XXXI

Quatre mois plus tard. M. Laubriet, se rendant à la Landehue, suivait en phaéton la route de Beaupréau au Fief-Sauvin. Arrivé au bas de la côte qui précède le bourg, et pendant que ses chevaux montaient au pas, il aperçut le métayer de la Genivière dans un champ bordant la route, à sa droite.

Julien Noellet était devenu tout blanc. Il ne travaillait plus guère, et, laissant la charrue à d’autres, se contentait de casser les molles à petits coups songeurs entremêlés de longs arrêts.

M. Laubriet le salua de la main, et dit :

– Bonjour mon pauvre Noellet !

De l’autre côté de la haie, le paysan leva son chapeau sans répondre. Mais cette phrase apitoyée ne parut pas l’émouvoir. Elle le tira seulement de la lente rêverie que poursuivent ces anciens, seuls pendant de longues heures, occupés à des besognes faciles. Il s’appuya sur sa houe, croisa les bras, et regarda devant lui, du côté de sa métairie.

Vraiment la récolte avait été bonne cette année pour Julien Noellet. Ses greniers étaient pleins. De son champ, il voyait le faîte allongé du pailler, jaune entre les arbres encore verts. Et déjà tout autour de lui, bien que l’automne fût à peine commencé, les guérets ouverts disaient qu’une main jeune et active avait pris la direction de la ferme.

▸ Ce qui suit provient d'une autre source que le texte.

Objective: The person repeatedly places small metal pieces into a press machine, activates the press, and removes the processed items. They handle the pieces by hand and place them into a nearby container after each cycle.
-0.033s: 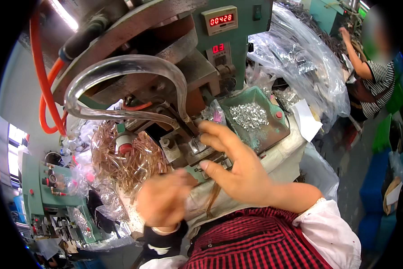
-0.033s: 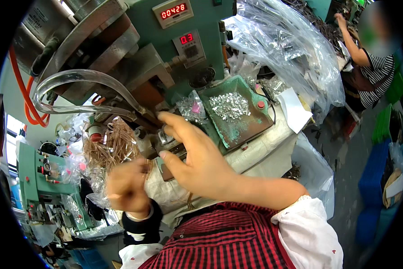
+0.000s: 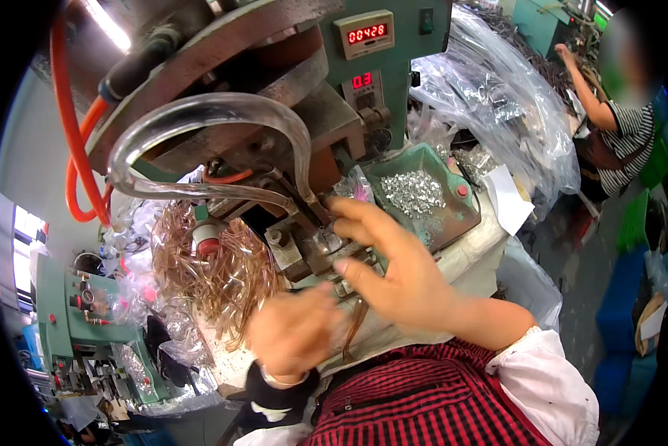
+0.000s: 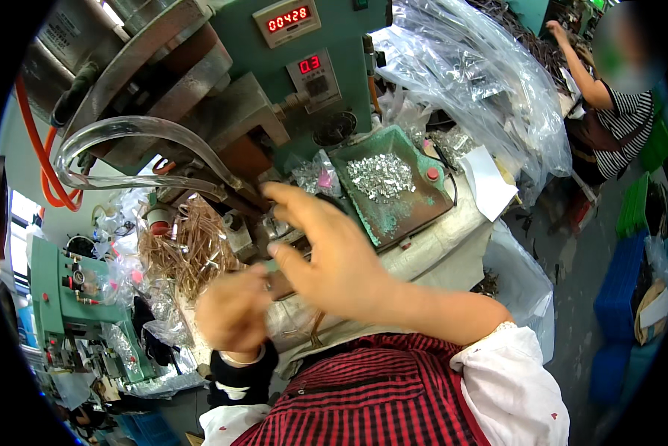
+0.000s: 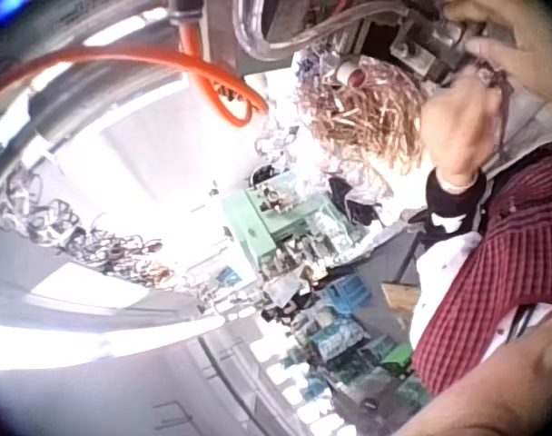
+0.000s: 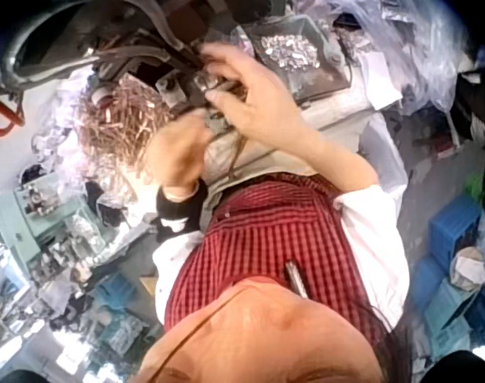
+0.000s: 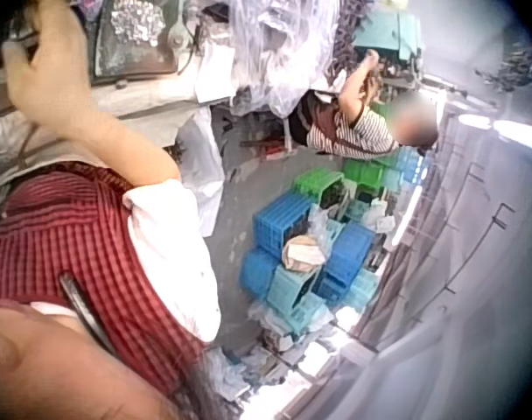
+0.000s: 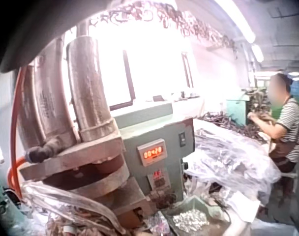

Il était là, au bout de la pièce, le successeur de Julien, son digne fils, Louis Fauvêpre. Six bœufs, comme autrefois, traçaient leur sillon dans la terre violette. Louis Fauvêpre tenait la charrue. Il n’avait point l’allure ni la méthode du vieux, qui se penchait beaucoup pour guigner un repère entre les mufles de ses bêtes. Mais très droit, maintenant sans effort les bras de fonte d’une charrue nouvelle, il avait une aisance élégante et robuste.

Parvenu à l’extrémité du champ, il laissa le valet ranger le harnais le long de la bordure verte de la haie. Car Marie, sa jeune femme, la vraie maîtresse de la maison blanche, venait d’arriver, apportant la soupe de trois heures, et elle attendait, debout, de son air digne et tranquillement heureux, un peu rouge, plus essoufflée que ne le comportait une course aussi petite.

Et voyant cela, le métayer leva doucement les épaules, et sur son visage d’aïeul, soudainement épanoui, l’immortelle espérance apparut, souriante.